My reason for writing this is not to correct Eliezer. Rather, I want to expand on his distinction between prior information and prior probability. Pages 87-89 of Probability Theory: the Logic of Science by E. T. Jaynes (2004 reprint with corrections, ISBN 0 521 59271 2) is dense with important definitions and principles. The quotes below are from there, unless otherwise indicated.
Jaynes writes the fundamental law of inference as
P(H|DX) = P(H|X) P(D|HX) / P(D|X) (4.3)
Which the reader may be more used to seeing as
P(H|D) = P(H) P(D|H) / P(D)
Where
H = some hypothesis to be tested
D = the data under immediate consideration
X = all other information known
X is the misleadingly-named ‘prior information’, which represents all the information available other than the specific data D that we are considering at the moment. “This includes, at the very least, all it’s past experiences, from the time it left the factory to the time it received its current problem.”—Jaynes p.87, referring to a hypothetical problem-solving robot. It seems to me that in practice, X ends up being a representation of a subset of all prior experience, attempting to discard only what is irrelevant to the problem. In real human practice, that representation may be wrong and may need to be corrected.
“ … to our robot, there is no such thing as an ‘absolute’ probability; all probabilities are necessarily conditional on X at the least.” “Any probability P(A|X) which is conditional on X alone is called a prior probability. But we caution that ‘prior’ … does not necessarily mean ‘earlier in time’ … the distinction is purely a logical one; any information beyond the immediate data D of the current problem is by definition ‘prior information’.”
“Indeed, the separation of the totality of the evidence into two components called ‘data’ and ‘prior information’ is an arbitrary choice made by us, only for our convenience in organizing a chain of inferences.” Please note his use of the word ‘evidence’.
Sampling theory, which is the basis of many treatments of probability, “ … did not need to take any particular note of the prior information X, because all probabilities were conditional on H, and so we could suppose implicitly that the general verbal prior information defining the problem was included in H. This is the habit of notation that we have slipped into, which has obscured the unified nature of all inference.”
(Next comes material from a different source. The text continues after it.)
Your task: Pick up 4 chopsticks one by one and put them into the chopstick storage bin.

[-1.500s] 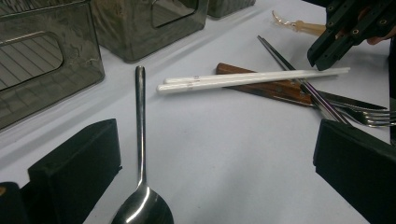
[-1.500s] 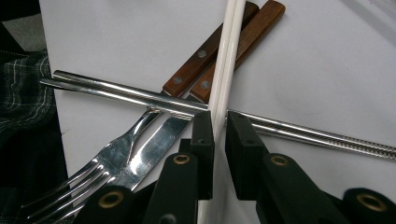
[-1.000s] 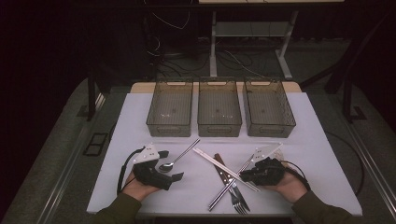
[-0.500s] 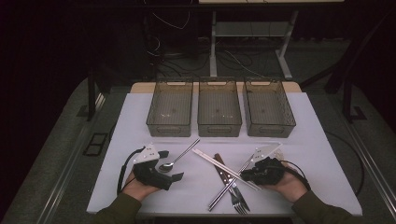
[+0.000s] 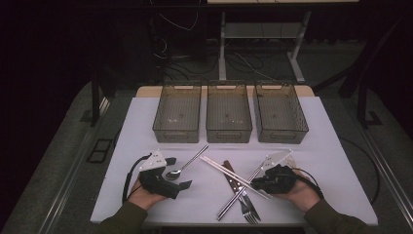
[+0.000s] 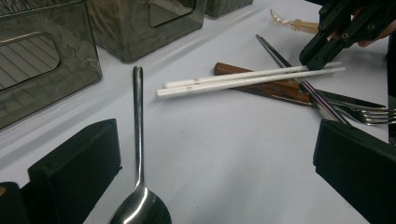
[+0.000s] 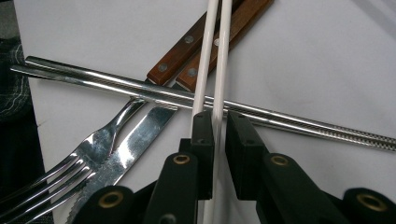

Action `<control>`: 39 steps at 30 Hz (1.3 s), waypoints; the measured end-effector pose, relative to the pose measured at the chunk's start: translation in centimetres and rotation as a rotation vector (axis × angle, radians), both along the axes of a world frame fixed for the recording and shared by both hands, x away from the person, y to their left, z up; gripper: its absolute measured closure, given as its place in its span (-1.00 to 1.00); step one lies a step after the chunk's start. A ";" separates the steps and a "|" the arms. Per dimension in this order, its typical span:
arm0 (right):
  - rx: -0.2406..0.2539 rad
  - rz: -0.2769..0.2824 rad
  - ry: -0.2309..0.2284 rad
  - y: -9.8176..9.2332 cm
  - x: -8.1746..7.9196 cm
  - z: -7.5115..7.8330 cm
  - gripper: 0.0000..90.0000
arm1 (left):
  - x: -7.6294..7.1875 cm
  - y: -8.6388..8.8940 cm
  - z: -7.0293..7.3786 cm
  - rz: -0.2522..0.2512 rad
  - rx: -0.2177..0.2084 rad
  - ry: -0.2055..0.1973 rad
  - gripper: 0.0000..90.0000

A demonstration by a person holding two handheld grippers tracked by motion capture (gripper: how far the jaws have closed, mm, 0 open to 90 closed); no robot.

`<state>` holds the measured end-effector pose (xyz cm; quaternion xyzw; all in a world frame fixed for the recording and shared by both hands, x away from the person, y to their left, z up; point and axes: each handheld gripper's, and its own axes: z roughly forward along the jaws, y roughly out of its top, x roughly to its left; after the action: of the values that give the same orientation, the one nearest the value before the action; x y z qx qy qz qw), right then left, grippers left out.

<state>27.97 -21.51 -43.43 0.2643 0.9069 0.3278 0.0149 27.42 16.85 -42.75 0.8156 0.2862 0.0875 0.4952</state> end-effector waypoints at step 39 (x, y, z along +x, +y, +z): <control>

“From the start, it has seemed clear how one how one determines numerical values of of sampling probabilities¹ [e.g. P(D|H) ], but not what determines prior probabilities [AKA ‘priors’ e.g. P(H|X)]. In the present work we shall see that this s only an artifact of the unsymmetrical way of formulating problems, which left them ill-posed. One could see clearly how to assign sampling probabilities because the hypothesis H was stated very specifically; had the prior information X been specified equally well, it would have been equally clear how to assign prior probabilities.”
Jaynes never gives up on that X notation (though the letter may differ), he never drops it for convenience.
“When we look at these problems on a sufficiently fundamental level and realize how careful one must be to specify prior information before we have a well-posed problem, it becomes clear that … exactly the same principles are needed to assign either sampling probabilities or prior probabilities …” That is, P(H|X) should be calculated. Keep your copy of Kendall and Stuart handy.
I think priors should not be cheaply set from an opinion, whim, or wish. “ … it would be a big mistake to think of X as standing for some hidden major premise, or some universally valid proposition about Nature.”
The prior information has impact beyond setting prior probabilities (priors). It informs the formulation of the hypotheses, of the model, and of “alternative hypotheses” that come to mind when the data seem to be showing something really strange. For example, data that seems to strongly support psychokinesis may cause a skeptic to bring up a hypothesis of fraud, whereas a career psychic researcher may not do so. (see Jaynes pp.122-125)
I say, be alert for misinformation, biases, and wishful thinking in your X. Discard everything that is not evidence.
There are massive compendiums of methods for sampling distributions, such as
Feller (An Introduction to Probability Theory and its Applications, Vol1, J. Wiley & Sons, New York, 3rd edn 1968 and Vol 2. J. Wiley & Sons, New York, 2nd edn 1971) and Kendall and
Stuart (The Advanced Theory of Statistics: Volume 1, Distribution Theory, McMillan, New York 1977). ** Be familiar with what is in them.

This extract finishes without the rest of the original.